Orange Group has just released results of a recent study which show that 75% of UK mobile users prefer using their mobile web browser to apps for accessing online content.
I find this interesting as it certainly squares with my own views about the mobile web (i.e. WAP 2.0) being the overall long term focus for business investment rather than apps.
It’s also interesting that Marks & Spencer and John Lewis have both elected to go the ‘WAP not APP’ route with both reporting good initial results.
As I’ve previously stated, I don’t have any problem as such with apps – they have a definite and valid role to play in the overall mix of tools available and have helped to give mobile online access a high profile in the last couple of years- but I do have a problem in the over-hyped notion that they are somehow the ultimate method for mobile content access.
Apps are small embedded software programmes running on a particular handset’s native operating system and which do useful specific functions. Some of these functions can indeed be linked to relevant online content and data in real-time and locally store that data for offline localised manipulation. Developed with the mobile user and one finger in mind, these are great for on-the-go users who wish to achieve a specific goal in the shortest time possible and who tend to be juggling many different things at the same time as walking, talking and not watching the traffic.
On the other hand, the blank canvas that is the web browser allows for across the board access to the vast galaxy that is ‘the web’ and which is the environment in which the vast majority of us spend our online time and which HTML 5.0 is increasingly enhancing.
Mobile apps and browsers are both valid and have distinctly different purposes and functions and both can happily co-exist on the same device – but neither are a substitute for each other.

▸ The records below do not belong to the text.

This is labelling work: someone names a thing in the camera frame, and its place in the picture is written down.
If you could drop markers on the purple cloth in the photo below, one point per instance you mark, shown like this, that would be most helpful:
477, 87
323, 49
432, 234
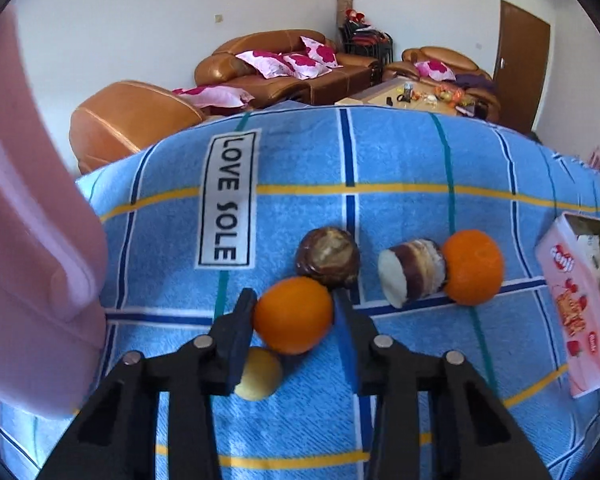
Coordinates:
475, 82

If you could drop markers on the pink cardboard box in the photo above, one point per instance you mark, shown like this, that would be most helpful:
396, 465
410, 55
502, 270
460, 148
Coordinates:
570, 310

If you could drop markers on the brown round chestnut pastry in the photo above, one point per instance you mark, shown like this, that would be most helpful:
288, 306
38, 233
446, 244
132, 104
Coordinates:
327, 257

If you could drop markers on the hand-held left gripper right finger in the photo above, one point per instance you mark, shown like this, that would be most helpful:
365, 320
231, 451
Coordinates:
347, 355

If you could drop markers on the brown leather armchair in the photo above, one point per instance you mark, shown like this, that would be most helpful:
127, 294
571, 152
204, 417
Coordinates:
130, 115
440, 54

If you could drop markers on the pink carton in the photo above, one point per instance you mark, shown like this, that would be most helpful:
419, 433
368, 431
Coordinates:
597, 157

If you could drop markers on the pile of snacks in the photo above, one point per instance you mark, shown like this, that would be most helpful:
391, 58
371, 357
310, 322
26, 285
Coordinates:
450, 94

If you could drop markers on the brown wooden door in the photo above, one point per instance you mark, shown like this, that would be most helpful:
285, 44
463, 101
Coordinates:
522, 65

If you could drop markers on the longan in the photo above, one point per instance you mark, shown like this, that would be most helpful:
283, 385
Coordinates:
260, 375

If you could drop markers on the metal can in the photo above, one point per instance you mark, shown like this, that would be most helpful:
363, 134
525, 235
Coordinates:
407, 91

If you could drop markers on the stacked black chairs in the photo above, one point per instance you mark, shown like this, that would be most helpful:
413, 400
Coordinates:
367, 42

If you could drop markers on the brown leather sofa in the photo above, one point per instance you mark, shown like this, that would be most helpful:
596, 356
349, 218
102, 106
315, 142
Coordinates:
340, 80

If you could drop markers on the blue plaid blanket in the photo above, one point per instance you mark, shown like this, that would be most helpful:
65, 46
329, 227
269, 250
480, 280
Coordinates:
300, 170

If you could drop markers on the orange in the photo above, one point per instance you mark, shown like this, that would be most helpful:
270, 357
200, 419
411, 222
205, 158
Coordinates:
472, 267
292, 315

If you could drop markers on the red plush toy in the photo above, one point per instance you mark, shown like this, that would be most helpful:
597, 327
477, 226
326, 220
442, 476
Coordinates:
355, 16

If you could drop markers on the pink electric kettle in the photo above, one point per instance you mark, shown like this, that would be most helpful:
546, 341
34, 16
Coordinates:
25, 235

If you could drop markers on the wooden coffee table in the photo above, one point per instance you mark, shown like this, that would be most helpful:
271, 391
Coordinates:
375, 97

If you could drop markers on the tall patterned vase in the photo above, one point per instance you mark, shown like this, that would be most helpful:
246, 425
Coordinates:
344, 10

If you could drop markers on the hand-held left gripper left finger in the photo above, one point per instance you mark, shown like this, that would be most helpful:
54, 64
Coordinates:
241, 350

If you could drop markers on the pink floral pillow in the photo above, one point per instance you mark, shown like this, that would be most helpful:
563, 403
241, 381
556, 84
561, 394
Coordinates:
435, 69
307, 67
215, 96
321, 51
262, 63

The other useful fact revealed by Orange is that as mobile plans are increasingly bundled with fixed price 24×7 internet access then cost is becoming far less of a barrier to mobile internet use with only 13% of UK respondents citing that cost is an issue.
Additional interesting facts are that mobile has resulted in 14% of users watching more TV (via their mobile) and 25% use their home PC online more.
This again squares with my own mobile experience as since I signed up for my first ‘all-in’ mobile account at the beginning of this year I now use my mobile as the main means to access BBC news and catch-up TV – in bed (what an exciting life I lead) – on the train whenever I’m commuting, or in fact almost anywhere that I might happen to be with a few minutes to kill. (I’ve found that throughout 2010 I can access mobile internet pretty well from almost anywhere I’ve been in the UK – even relying on my Three mobile modem to do serious work on remote servers from the wilds of North Yorkshire after my dad cancelled his broadband account as he hadn’t a clue what it was for and my mother had stopped using it owing to a period of hospitalisation – thus leaving her online friends unable to contact her and thinking that she must have already shuffled off…..).
*I plan to follow up this post with a review of both M&S and John Lewis mobile sites shortly.